3,205 reviews10.8k followers
July 28, 2018
Stel and Atan find a space station abandoned and go looking for the crew. One flying blue pyramid later, they find themselves on the paradisaical planet of Edena...

Sometime back in the pre-Internet age, I read about Moebius in Marvel Age when Marvel was adapting the Airtight Garage for their Epic imprint. Then I forgot about it since the closest comic shop was fifty miles away and I was a kid with no money anyway. Decades later, this popped up on sale during the shit show that was Amazon Prime Day. I snapped it up.

The story starts fairly simply. Two investigators are looking for a space station. Some crazy shit happens and they wind up on a paradise named Edena. Other crazy shit happens and soon they're crossing planets and exploring dreams within dreams to find one another again.

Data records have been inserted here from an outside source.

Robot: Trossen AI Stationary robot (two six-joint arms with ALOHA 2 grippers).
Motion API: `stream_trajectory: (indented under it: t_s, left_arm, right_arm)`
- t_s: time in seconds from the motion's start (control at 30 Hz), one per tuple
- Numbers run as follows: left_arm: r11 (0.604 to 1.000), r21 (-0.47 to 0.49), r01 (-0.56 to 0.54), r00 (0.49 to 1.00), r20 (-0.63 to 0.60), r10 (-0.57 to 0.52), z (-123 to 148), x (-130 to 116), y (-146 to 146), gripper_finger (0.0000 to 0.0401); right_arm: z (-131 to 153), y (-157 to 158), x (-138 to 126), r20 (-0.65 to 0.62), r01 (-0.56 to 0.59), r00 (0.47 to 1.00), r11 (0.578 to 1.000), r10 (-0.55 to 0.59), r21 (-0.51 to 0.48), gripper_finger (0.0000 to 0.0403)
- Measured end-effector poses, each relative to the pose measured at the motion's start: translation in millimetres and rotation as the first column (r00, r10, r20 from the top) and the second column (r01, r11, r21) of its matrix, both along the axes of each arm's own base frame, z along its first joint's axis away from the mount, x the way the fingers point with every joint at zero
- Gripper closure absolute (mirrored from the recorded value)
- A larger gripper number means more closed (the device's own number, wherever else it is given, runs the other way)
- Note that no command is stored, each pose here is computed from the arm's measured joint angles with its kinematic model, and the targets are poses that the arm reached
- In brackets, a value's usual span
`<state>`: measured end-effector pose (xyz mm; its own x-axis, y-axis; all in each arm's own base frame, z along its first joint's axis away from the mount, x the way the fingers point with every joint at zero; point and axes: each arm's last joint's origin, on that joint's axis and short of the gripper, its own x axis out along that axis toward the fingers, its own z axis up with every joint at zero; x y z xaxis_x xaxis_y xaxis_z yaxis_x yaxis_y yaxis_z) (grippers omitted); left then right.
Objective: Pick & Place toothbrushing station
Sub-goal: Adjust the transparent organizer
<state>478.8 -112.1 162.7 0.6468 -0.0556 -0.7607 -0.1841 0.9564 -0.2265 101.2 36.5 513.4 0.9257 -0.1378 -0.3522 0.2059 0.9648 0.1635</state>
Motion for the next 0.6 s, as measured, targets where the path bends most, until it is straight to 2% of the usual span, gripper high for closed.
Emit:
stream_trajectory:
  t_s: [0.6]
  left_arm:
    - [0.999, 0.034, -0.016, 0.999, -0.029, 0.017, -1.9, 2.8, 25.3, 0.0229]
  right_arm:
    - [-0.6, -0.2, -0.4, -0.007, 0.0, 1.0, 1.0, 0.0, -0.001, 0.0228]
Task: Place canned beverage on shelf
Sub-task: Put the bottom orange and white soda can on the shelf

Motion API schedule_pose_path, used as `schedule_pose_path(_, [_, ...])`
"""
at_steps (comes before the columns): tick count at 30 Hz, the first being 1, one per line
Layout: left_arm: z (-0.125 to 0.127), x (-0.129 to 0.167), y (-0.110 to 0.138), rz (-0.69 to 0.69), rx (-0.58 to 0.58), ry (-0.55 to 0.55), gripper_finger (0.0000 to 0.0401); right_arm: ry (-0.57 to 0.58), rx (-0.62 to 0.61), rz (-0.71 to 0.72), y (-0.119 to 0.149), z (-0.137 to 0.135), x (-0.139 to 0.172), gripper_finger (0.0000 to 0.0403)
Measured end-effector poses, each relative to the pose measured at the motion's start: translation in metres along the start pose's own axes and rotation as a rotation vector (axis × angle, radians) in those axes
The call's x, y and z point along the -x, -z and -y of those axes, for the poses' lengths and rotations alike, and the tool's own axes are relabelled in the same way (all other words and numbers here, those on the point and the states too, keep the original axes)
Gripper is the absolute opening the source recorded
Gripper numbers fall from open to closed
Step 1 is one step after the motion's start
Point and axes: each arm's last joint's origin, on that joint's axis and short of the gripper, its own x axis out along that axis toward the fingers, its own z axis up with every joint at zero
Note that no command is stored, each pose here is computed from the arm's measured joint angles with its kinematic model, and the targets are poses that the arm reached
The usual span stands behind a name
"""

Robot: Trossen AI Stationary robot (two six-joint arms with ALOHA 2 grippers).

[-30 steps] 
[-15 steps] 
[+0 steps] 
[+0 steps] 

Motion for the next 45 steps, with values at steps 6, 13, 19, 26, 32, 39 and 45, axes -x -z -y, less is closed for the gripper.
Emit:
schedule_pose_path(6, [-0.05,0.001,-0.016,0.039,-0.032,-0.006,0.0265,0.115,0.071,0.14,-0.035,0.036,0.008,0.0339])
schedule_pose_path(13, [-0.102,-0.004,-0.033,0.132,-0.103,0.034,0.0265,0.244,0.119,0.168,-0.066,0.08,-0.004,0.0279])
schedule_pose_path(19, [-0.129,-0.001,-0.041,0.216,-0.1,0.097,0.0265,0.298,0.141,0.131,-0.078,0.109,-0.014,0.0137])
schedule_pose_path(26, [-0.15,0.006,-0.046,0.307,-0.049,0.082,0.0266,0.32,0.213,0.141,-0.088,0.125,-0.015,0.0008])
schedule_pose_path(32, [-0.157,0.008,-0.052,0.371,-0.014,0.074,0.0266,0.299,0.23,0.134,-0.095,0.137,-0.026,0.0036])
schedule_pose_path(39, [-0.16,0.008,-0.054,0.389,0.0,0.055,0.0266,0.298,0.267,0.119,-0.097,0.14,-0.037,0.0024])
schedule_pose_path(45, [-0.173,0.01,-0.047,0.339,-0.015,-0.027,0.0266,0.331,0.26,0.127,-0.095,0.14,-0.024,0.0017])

There was so much to like about this. Parts of the story serve as a warning on over-reliance on technology and processed food. Stel and Atan start out looking androgynous. It's not apparent Atan is actually female until they're forced to eat the native fruit of Edena. From there, there is a misunderstanding and things go pear-shaped.

While I found the story very engaging, the art is fucking spectacular. There's nothing else like it. It's simultaneously simple and intricate. It's not often you see a forest scene in a comic with hundreds of differentiated trees in it. The coloring and Moebius' unique style make for a grand reading experience.

I'm not one to use images in reviews but here is just one panel that I really liked.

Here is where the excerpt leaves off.